Task to carry out:
Look through the data below for the line with "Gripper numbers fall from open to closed", and transcribe it exactly together with each line after it up to and including the line with "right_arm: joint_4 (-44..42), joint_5". Give nothing else.

Data excerpts:
• • • •
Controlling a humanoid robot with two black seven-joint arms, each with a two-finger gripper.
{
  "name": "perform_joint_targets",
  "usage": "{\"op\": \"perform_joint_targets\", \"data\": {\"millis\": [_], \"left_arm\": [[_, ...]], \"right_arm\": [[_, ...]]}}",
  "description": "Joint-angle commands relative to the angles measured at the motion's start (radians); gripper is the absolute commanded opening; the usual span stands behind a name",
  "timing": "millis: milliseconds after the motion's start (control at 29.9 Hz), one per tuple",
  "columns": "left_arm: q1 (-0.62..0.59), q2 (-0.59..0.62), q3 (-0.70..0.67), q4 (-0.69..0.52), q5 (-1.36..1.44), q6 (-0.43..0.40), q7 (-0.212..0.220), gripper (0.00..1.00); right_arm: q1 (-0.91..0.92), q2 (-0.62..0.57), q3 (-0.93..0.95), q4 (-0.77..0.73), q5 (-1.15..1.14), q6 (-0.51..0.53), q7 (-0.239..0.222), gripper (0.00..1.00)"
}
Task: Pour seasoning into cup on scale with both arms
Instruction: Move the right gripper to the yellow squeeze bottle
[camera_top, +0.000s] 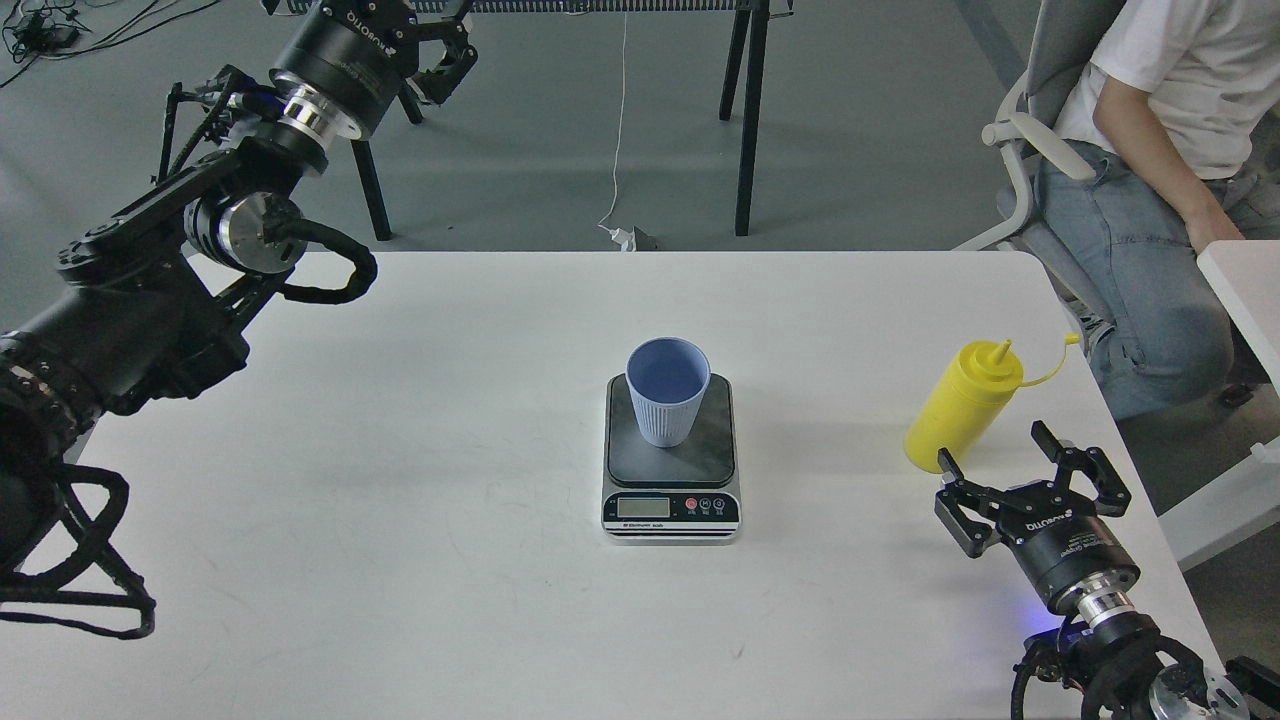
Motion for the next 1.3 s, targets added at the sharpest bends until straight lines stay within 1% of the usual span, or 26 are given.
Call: {"op": "perform_joint_targets", "data": {"millis": [0,267,435,602,769,1270], "left_arm": [[0.0,0.0,0.003,0.0,0.003,0.003,0.0,1.0],[0.002,0.001,0.003,0.001,0.003,0.003,0.0,1.0],[0.009,0.001,0.003,0.001,0.004,0.003,0.0,1.0],[0.012,0.001,0.003,0.001,0.004,0.001,0.0,1.0],[0.012,0.001,0.003,0.001,0.006,0.0,0.0,1.0],[0.014,0.003,0.003,0.001,0.006,-0.002,0.0,1.0]], "right_arm": [[0.046,0.026,0.001,-0.041,0.027,0.0,-0.002,1.0],[0.053,0.051,0.015,-0.08,0.047,0.0,0.006,0.99],[0.079,0.051,0.004,-0.142,0.049,0.0,-0.003,0.96],[0.095,0.063,-0.004,-0.153,0.05,0.0,-0.006,0.94],[0.108,0.101,-0.007,-0.166,0.05,0.0,-0.008,0.94],[0.154,0.129,-0.016,-0.208,0.053,0.0,-0.008,0.94]]}}
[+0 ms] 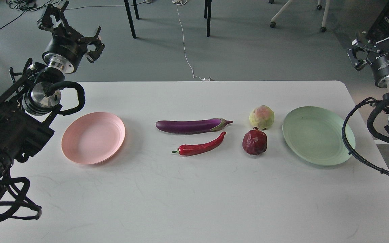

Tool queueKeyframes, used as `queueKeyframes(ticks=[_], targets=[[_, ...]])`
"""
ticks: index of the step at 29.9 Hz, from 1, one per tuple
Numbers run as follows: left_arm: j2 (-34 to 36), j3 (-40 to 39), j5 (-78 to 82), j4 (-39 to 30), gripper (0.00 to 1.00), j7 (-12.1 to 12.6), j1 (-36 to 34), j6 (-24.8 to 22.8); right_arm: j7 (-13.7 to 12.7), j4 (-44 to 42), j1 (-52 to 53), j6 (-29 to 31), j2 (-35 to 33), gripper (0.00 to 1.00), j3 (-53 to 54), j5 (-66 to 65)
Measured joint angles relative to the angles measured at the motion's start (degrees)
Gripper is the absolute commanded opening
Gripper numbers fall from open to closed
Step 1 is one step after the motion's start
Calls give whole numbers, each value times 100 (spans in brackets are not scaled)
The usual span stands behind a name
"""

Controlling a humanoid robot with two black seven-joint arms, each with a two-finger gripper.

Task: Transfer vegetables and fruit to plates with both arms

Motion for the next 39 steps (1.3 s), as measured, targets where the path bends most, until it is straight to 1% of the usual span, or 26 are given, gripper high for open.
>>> queueKeyframes(ticks=[9, 13, 16, 19, 21, 26, 29, 32, 36, 39], targets=[[19, 0, 6, 3, 98, 0, 36, -13, -1, 2, 28, -36, -54, 99, -54, 0], [24, -48, -38, 3, 98, 0, 36, 85, -15, -10, 420, -51, -280, 99, -519, -15], [51, -83, -46, 1, 98, 0, 26, 161, -32, -7, 1095, -57, -653, 99, -1475, -19], [148, -83, -40, -9, 98, -2, 10, 160, -57, 17, 1942, -56, -941, 99, -2697, -36], [213, -65, -6, -9, 98, -48, 10, 132, -70, 56, 2547, -37, -1056, 99, -3570, -63], [492, -15, 35, -9, 98, -268, 24, -289, -149, 113, 3940, 14, -1079, 99, -5600, -330], [578, -2, 36, -9, 98, -308, 31, -396, -158, 247, 4621, 15, -929, 99, -6607, -684], [639, -1, 32, -10, 98, -313, 47, -443, -155, 365, 5107, 14, -540, 98, -7431, -1075], [682, -11, 2, -9, 98, -327, 147, -469, -116, 413, 5458, 5, 27, 97, -8501, -1858], [740, -19, -9, -9, 98, -340, 217, -483, -100, 457, 5562, -45, 435, 97, -9108, -2566]])
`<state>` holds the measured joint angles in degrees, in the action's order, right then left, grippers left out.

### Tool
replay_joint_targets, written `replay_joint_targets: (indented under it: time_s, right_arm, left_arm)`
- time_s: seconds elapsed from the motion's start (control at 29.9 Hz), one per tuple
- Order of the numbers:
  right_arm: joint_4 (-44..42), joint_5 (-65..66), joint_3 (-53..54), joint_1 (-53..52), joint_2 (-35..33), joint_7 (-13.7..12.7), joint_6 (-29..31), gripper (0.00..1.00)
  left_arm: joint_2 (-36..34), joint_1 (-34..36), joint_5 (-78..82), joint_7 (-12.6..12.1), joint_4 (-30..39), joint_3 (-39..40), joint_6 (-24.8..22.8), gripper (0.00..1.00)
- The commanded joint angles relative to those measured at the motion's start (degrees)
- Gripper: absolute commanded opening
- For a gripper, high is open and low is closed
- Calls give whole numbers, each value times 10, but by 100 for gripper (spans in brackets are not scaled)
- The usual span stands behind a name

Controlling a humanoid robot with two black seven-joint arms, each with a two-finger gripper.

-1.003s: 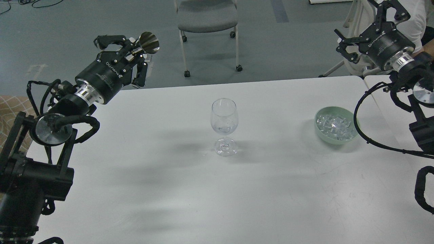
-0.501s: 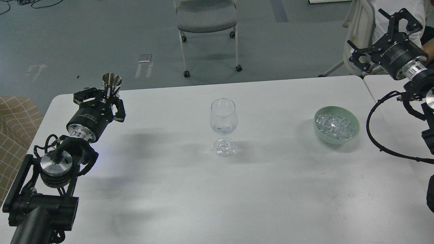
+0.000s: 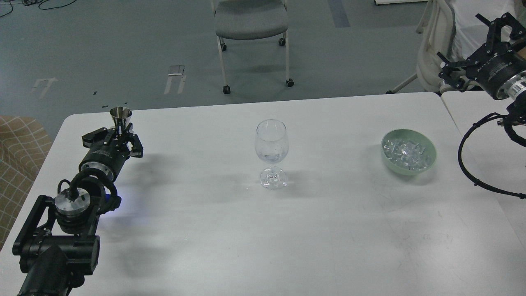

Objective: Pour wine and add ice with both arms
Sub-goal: 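Move the jigger cup with the left gripper back down to the table, then set the jigger cup upright and open the left gripper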

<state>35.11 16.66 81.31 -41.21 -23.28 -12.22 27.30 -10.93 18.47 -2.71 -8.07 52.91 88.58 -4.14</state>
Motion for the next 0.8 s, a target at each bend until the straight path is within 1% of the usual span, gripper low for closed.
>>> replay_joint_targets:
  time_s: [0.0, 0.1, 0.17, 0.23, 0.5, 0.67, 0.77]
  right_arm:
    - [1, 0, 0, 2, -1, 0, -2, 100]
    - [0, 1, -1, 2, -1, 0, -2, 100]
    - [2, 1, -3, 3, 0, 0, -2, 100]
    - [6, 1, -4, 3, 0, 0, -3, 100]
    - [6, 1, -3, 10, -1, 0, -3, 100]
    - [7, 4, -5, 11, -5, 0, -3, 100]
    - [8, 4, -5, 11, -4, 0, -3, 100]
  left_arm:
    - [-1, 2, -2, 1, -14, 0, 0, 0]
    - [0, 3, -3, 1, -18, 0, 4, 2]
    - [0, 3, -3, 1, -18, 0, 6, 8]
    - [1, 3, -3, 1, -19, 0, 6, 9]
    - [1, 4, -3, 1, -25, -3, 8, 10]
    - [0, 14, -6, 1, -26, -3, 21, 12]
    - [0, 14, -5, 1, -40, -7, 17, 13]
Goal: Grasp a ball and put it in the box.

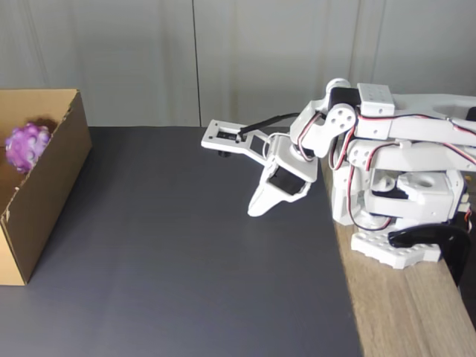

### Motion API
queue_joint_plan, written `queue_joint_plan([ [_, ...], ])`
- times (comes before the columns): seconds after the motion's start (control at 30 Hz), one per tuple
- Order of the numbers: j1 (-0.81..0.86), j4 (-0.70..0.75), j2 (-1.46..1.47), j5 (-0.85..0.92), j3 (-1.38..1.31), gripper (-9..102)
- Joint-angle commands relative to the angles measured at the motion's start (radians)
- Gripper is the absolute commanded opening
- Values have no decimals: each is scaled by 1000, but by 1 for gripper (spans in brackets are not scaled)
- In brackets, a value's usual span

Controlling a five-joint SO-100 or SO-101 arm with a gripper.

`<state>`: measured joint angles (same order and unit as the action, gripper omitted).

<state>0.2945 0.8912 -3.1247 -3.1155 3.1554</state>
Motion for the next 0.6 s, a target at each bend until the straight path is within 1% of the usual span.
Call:
queue_joint_plan([
  [0.0, -11, 29, -8, 5, -8, 3],
  [0.4, -41, 72, -8, -34, -8, 3],
  [0.57, -40, 120, -8, -34, -8, 3],
])
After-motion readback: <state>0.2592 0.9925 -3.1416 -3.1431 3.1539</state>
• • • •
Answer for the task:
Gripper numbers fall from open to closed
Step 1 is one step after the motion's start
Calls give whole numbers, each value times 100 (spans in brackets are not scaled)
The usual span stands behind a name
"""

Controlling a humanoid robot with two black seven-joint arms, each with a two-finger gripper.

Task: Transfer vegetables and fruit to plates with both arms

Motion for the next 39 steps (1.3 s), as measured, targets where the path bends most, until it is straight to 1% of the usual span, or 26 are given, gripper high for open.
>>> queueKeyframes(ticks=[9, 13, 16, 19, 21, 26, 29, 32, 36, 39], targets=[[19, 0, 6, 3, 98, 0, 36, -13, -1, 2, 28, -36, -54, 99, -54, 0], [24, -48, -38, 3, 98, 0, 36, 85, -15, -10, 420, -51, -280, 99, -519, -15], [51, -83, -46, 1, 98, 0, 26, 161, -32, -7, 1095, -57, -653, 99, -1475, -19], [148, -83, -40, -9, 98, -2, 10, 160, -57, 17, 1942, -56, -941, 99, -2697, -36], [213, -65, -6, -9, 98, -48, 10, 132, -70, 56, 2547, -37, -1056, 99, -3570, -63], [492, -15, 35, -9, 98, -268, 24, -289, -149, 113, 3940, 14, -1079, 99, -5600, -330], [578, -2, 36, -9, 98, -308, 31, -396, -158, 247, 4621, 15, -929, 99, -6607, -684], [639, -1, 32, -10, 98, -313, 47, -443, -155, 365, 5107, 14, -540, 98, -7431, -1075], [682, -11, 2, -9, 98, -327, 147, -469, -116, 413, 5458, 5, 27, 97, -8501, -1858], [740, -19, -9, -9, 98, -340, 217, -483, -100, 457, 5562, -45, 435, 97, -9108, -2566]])
`<state>` holds the measured joint angles in degrees, in the action's order, right then left, grippers left out.

### Tool
replay_joint_targets, written `replay_joint_targets: (indented under it: time_s, right_arm, left_arm)`
- time_s: seconds elapsed from the motion's start (control at 29.9 Hz), one per tuple
- Order of the numbers:
  right_arm: joint_4 (-44..42), joint_5 (-65..66), joint_3 (-53..54), joint_1 (-53..52), joint_2 (-35..33), joint_7 (-13.7..12.7), joint_6 (-29..31), gripper (0.00..1.00)

This output contains the complete answer.